The importance of regulating lung ventilation

As outlined, both central and peripheral chemoreceptors work to regulate ventilation, increasing and decreasing PO2 where required. If this alveolar ventilation is not regulated, the supply of arterial oxygen does not meet aerobic demand, and this can lead to hypoxia. There are different types of hypoxia, characterised by their different natures. Hypoxic hypoxia is caused by a low percentage saturation of haemoglobin with oxygen. Anaemic hypoxia results from a reduction in the oxygen-carrying capacity of the blood (low iron, haem etc). Circulatory hypoxia is where too little oxygenated blood is delivered to tissue by blood vessels. Histotoxic hypoxia is caused when cells cannot use oxygen, such as when they have been poisoned by cyanide. Then there is hypercapnic hypoxia (asphyxia), wherein the PaCO2 is excessively high.

In the deregulation of lung ventilation, VA cannot be increased when required, so not enough oxygen is delivered to respiring tissues. This forces respiration to be conducted anaerobically, producing lactic acid – an excess of which can lead to muscle fatigue and cramps.

In general, in its deregulation, ventilation is adversely imbalanced with perfusion. The calculation that quantifies this ventilation-perfusion relationship is the ventilation-perfusion ratio (VA/Q). This calculation is important in assessing the ventilatory state of a patient. If alveolar ventilation and blood flow are not matched, this will be illustrated by this ratio. When there is inadequate ventilation, the ratio is low, and less gas exchange occurs across the affected alveoli. This results in a fall in capillary PO2 and a rise in related PCO2. Additionally, hypoxic vasoconstriction will cause the diversion of blood flow to better ventilated parts of the lung. However, this does not have a great effect due to the haemoglobin of these already better ventilated aspects of the lung already having a high percentage saturation with oxygen. This means that PO2 in the blood cannot be increased by a large margin, keeping arterial PCO2 higher and providing a stimulus for hyperventilation, detected by chemoreceptors as previously discussed.

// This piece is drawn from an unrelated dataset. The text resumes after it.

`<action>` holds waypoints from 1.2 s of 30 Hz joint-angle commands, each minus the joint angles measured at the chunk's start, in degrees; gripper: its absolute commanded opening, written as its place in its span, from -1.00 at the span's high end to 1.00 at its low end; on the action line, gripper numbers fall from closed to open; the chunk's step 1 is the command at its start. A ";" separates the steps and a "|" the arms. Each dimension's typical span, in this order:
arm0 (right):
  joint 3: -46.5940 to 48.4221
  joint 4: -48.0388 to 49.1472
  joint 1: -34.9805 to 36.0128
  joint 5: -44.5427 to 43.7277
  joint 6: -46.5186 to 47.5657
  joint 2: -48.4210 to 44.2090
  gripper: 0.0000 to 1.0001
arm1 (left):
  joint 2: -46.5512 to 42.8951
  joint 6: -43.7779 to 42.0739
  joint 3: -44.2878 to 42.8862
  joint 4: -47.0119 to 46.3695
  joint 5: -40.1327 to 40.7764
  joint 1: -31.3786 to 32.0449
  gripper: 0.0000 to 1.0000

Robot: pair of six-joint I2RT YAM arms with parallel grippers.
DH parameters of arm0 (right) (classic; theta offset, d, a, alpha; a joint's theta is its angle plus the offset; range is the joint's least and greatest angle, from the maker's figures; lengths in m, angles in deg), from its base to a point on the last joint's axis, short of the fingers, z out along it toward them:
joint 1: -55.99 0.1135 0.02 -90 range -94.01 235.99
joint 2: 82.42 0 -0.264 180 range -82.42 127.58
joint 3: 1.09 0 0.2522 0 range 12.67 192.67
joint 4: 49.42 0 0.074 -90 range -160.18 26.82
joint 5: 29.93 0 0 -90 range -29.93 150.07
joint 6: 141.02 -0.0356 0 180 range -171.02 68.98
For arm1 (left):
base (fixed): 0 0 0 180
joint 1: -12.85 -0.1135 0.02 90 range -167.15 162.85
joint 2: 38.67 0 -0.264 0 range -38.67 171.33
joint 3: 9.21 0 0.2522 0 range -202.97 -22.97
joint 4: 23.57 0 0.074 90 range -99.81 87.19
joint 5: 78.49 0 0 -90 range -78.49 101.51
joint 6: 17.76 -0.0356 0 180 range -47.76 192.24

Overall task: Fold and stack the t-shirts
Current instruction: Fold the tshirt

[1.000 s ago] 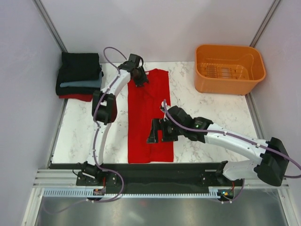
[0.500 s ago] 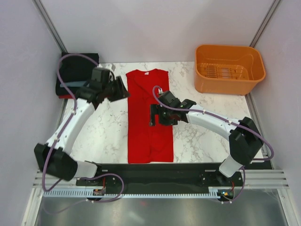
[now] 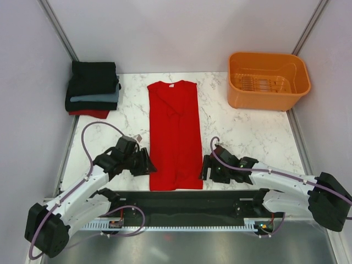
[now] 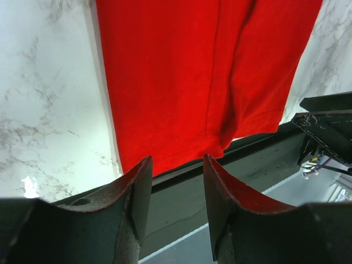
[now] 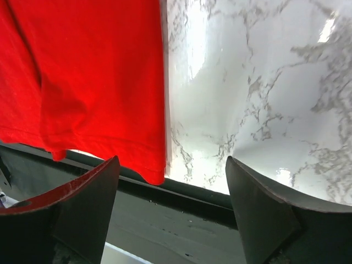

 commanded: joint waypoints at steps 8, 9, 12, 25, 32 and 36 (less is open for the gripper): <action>-5.94 14.02 2.96 0.02 -7.47 0.56 -0.44 | -6.09 15.01 9.45 -4.17 4.34 7.88 0.05; -6.11 14.38 3.13 0.20 -7.47 1.61 -0.36 | -6.27 15.80 9.62 -4.08 4.61 8.42 0.05; -6.55 14.56 3.92 -0.15 -7.56 2.15 -0.11 | -6.01 17.12 10.68 -4.08 5.49 10.00 0.06; -9.28 16.22 4.10 -0.33 -7.74 1.36 0.67 | -4.34 19.41 7.36 1.69 14.88 15.80 0.08; -9.19 17.19 4.01 -0.32 -7.21 3.11 0.88 | -2.15 22.22 1.45 10.24 24.29 20.72 0.07; -9.19 17.28 4.10 -0.33 -6.86 3.47 0.97 | -0.47 25.56 3.03 9.72 25.62 22.92 0.07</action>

In conclusion, the internal mechanism that governs the regulation of lung ventilation is based at the central and peripheral chemoreceptors. These respond directly to changes in pH brought about by differential PaCO2 levels and send electrical impulses to the brain accordingly. Chemoreceptors are important in maintaining steady ventilation when [H+] exceeds the potency of the CO2/HCO3- buffer system. Furthermore, the regulation of lung ventilation is important in maintaining the steady state of PaO2 and PaCO2 homeostasis to avoid hypoxia, maintain aerobic respiration, as well as maintaining adequate VA/Q ratios.